What is expected: Repeat the listing below in full, keeping every character as it is.

Data:
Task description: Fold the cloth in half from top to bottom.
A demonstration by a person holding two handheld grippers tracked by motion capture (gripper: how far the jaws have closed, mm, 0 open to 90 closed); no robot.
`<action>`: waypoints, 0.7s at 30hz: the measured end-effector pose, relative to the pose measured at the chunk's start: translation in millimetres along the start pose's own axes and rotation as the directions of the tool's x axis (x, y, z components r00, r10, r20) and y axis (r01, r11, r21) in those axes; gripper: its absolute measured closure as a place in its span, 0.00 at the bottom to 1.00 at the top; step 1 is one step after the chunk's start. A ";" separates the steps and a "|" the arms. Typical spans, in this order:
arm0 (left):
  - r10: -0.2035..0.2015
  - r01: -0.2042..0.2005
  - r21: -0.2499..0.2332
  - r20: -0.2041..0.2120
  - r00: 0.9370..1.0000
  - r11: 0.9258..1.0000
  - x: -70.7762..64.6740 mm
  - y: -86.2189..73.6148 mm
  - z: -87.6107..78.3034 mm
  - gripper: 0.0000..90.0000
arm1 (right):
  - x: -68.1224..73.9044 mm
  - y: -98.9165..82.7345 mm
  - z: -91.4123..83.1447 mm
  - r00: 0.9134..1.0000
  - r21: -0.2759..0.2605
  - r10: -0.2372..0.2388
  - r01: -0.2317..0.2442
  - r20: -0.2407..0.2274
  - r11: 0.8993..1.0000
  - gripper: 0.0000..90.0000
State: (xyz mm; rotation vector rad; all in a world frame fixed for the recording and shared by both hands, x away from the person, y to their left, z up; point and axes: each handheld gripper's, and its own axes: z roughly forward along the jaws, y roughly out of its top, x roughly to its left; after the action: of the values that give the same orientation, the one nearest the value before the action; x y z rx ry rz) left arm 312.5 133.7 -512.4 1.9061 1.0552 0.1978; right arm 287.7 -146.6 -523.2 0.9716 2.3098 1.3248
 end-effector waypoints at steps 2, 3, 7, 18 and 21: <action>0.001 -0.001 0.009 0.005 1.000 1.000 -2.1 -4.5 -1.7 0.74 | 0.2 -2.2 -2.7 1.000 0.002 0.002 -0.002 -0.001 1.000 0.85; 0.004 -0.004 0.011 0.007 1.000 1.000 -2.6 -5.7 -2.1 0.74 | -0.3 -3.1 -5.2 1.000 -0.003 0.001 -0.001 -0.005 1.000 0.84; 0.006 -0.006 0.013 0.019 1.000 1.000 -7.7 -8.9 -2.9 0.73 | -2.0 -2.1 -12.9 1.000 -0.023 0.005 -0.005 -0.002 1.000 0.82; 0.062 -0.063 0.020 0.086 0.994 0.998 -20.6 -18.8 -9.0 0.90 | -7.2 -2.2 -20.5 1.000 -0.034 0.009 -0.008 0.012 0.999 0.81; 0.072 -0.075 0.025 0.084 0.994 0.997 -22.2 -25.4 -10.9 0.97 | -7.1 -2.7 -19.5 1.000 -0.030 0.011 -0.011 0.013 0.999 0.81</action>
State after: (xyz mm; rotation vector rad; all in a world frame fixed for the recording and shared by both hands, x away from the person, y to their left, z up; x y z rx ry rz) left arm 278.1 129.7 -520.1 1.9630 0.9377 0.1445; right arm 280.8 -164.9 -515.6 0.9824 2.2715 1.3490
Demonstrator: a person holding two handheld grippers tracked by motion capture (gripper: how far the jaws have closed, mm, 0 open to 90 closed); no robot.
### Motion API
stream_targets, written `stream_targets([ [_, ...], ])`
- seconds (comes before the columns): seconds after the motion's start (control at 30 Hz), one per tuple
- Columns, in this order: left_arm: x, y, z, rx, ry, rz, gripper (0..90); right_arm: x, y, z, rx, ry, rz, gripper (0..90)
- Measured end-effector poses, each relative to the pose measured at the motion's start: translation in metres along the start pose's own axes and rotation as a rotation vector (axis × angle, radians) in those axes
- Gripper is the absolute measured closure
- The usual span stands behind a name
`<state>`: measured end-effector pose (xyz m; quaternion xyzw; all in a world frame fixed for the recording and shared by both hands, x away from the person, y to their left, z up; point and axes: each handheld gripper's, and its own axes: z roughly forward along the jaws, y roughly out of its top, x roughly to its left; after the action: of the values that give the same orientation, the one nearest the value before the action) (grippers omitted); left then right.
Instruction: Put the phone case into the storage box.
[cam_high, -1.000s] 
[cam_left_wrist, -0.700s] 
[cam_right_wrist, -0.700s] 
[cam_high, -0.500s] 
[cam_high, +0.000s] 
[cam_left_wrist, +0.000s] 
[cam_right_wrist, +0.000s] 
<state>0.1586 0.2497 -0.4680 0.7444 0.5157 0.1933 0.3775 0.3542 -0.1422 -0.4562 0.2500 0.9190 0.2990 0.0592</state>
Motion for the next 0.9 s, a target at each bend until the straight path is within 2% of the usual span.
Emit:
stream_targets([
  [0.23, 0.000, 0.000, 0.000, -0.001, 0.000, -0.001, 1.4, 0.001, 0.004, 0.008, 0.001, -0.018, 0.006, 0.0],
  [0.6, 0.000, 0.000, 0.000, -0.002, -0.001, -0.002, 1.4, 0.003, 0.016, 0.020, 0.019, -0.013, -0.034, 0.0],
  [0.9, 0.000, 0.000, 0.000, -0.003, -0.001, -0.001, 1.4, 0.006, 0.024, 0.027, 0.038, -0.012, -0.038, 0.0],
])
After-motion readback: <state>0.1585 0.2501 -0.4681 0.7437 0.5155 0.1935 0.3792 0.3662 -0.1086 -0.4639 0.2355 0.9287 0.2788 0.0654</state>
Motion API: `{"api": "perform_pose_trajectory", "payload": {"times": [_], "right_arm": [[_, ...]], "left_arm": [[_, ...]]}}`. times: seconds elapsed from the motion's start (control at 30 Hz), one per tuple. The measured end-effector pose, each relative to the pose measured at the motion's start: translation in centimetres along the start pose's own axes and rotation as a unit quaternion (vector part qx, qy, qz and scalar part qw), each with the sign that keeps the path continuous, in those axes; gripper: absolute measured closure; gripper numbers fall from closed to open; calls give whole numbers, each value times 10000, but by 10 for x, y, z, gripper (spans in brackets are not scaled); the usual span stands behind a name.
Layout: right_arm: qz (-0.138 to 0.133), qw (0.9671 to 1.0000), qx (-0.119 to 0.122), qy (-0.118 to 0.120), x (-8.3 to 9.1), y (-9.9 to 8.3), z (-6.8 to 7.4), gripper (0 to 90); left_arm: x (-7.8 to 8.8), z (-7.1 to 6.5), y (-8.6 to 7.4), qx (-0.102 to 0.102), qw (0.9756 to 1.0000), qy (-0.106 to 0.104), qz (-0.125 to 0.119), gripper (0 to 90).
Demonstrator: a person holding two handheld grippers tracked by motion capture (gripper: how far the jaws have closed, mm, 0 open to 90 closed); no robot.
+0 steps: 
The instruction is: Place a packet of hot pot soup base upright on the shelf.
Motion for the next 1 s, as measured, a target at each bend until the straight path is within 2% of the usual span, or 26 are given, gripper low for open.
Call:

Solution to this problem:
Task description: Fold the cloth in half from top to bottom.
A demonstration by a person holding two handheld grippers tracked by motion capture (gripper: how far the jaws have closed, mm, 0 open to 90 closed); no robot.
`<action>`: waypoints, 0.7s at 30hz: the measured end-effector pose, relative to the pose measured at the chunk's start: translation in millimetres along the start pose's own axes and rotation as the directions of the tool's x axis (x, y, z components r00, r10, r20) and y axis (r01, r11, r21) in those axes; gripper: its absolute measured closure as a place in its span, 0.00 at the bottom to 1.00 at the top; step 1 is one step after the chunk's start. A ";" separates the steps and a "|" the arms. Typical spans, in this order:
arm0 (left):
  - r10: -0.2035..0.2015
  - r01: -0.2042..0.2005
  - r21: -0.2499..0.2332
  - r20: -0.2041..0.2120
  - r00: 0.9370..1.0000
  - r11: 0.9258..1.0000
  - x: -70.7762..64.6740 mm
  - y: -86.2189..73.6148 mm
  - z: -87.6107..78.3034 mm
  - gripper: 0.0000..90.0000
arm1 (right):
  - x: -68.1224..73.9044 mm
  - y: -98.9165..82.7345 mm
  - z: -91.4123..83.1447 mm
  - r00: 0.9134..1.0000
  - r21: -0.2759..0.2605
  - r10: -0.2372..0.2388
  - r01: -0.2317..0.2442
  - r20: -0.2407..0.2274
  - r11: 0.8993..1.0000
  - gripper: 0.0000..90.0000
State: (xyz mm; rotation vector rad; all in a world frame fixed for the recording and shared by both hands, x away from the person, y to their left, z up; point and axes: each handheld gripper's, and its own axes: z roughly forward along the jaws, y roughly out of its top, x roughly to its left; after the action: of the values that give the same orientation, the one nearest the value before the action; x y z rx ry rz) left arm 312.5 133.7 -512.4 1.9061 1.0552 0.1978; right arm 287.7 -146.6 -523.2 0.9716 2.3098 1.3248
 end-effector waypoints at steps 2, 3, 7, 18 and 21: <action>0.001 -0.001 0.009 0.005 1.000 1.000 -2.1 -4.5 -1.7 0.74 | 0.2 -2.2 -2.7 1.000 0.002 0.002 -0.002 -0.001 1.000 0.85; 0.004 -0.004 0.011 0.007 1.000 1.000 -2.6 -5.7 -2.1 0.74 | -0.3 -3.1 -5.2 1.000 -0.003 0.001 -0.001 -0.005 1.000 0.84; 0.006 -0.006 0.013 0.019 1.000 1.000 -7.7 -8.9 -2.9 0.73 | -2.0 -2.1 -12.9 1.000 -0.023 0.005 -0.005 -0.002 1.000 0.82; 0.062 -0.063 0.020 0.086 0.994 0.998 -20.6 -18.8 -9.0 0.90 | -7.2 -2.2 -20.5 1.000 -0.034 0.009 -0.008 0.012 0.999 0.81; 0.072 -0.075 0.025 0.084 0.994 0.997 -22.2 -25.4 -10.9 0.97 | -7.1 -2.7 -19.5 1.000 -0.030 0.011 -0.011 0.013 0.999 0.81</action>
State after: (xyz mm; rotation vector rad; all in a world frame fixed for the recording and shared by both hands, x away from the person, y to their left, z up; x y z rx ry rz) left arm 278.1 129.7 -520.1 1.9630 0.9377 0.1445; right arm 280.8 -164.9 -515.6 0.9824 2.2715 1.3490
Demonstrator: a person holding two handheld grippers tracked by motion capture (gripper: how far the jaws have closed, mm, 0 open to 90 closed); no robot.
### Motion API
stream_targets, written `stream_targets([ [_, ...], ])`
- seconds (comes before the columns): seconds after the motion's start (control at 30 Hz), one per tuple
- Columns, in this order: left_arm: x, y, z, rx, ry, rz, gripper (0..90); right_arm: x, y, z, rx, ry, rz, gripper (0..90)
- Measured end-effector poses, each relative to the pose measured at the motion's start: translation in metres along the start pose's own axes and rotation as a rotation vector (axis × angle, radians) in those axes
- Gripper is the absolute measured closure
- The usual span stands behind a name
`<state>`: measured end-effector pose (xyz m; quaternion xyzw; all in a world frame fixed for the recording and shared by both hands, x away from the person, y to their left, z up; point and axes: each handheld gripper's, and its own axes: z roughly forward along the jaws, y roughly out of its top, x roughly to its left; after the action: of the values that give the same orientation, the one nearest the value before the action) (grippers omitted); left then right.
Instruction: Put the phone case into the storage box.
[cam_high, -1.000s] 
[cam_left_wrist, -0.700s] 
[cam_right_wrist, -0.700s] 
[cam_high, -0.500s] 
[cam_high, +0.000s] 
[cam_left_wrist, +0.000s] 
[cam_right_wrist, +0.000s] 
<state>0.1586 0.2497 -0.4680 0.7444 0.5157 0.1933 0.3775 0.3542 -0.1422 -0.4562 0.2500 0.9190 0.2990 0.0592</state>
Motion for the next 0.9 s, a target at each bend until the straight path is within 2% of the usual span.
Emit:
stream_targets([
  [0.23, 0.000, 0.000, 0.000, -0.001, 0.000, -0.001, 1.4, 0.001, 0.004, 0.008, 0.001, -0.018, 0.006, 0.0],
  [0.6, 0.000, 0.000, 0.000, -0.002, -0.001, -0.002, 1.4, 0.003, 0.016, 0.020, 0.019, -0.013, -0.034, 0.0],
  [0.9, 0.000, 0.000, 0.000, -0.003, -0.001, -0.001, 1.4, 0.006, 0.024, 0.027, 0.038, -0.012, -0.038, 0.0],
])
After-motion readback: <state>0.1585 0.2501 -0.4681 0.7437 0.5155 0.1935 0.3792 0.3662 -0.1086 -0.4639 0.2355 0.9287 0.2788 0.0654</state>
Motion API: `{"api": "perform_pose_trajectory", "payload": {"times": [_], "right_arm": [[_, ...]], "left_arm": [[_, ...]]}}`. times: seconds elapsed from the motion's start (control at 30 Hz), one per tuple. The measured end-effector pose, each relative to the pose measured at the motion's start: translation in centimetres along the start pose's own axes and rotation as a unit quaternion (vector part qx, qy, qz and scalar part qw), each with the sign that keeps the path continuous, in those axes; gripper: absolute measured closure; gripper numbers fall from closed to open; calls give whole numbers, each value times 10000, but by 10 for x, y, z, gripper (spans in brackets are not scaled); the usual span stands behind a name.
Layout: right_arm: qz (-0.138 to 0.133), qw (0.9671 to 1.0000), qx (-0.119 to 0.122), qy (-0.118 to 0.120), x (-8.3 to 9.1), y (-9.9 to 8.3), z (-6.8 to 7.4), gripper (0 to 90); left_arm: x (-7.8 to 8.8), z (-7.1 to 6.5), y (-8.6 to 7.4), qx (-0.102 to 0.102), qw (0.9756 to 1.0000), qy (-0.106 to 0.104), qz (-0.125 to 0.119), gripper (0 to 90).
Demonstrator: a person holding two handheld grippers tracked by motion capture (gripper: how far the jaws have closed, mm, 0 open to 90 closed); no robot.
+0 steps: 
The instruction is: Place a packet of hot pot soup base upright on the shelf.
Motion for the next 1 s, as measured, a target at each bend until the straight path is within 2% of the usual span, or 26 are given, gripper low for open.
Call:

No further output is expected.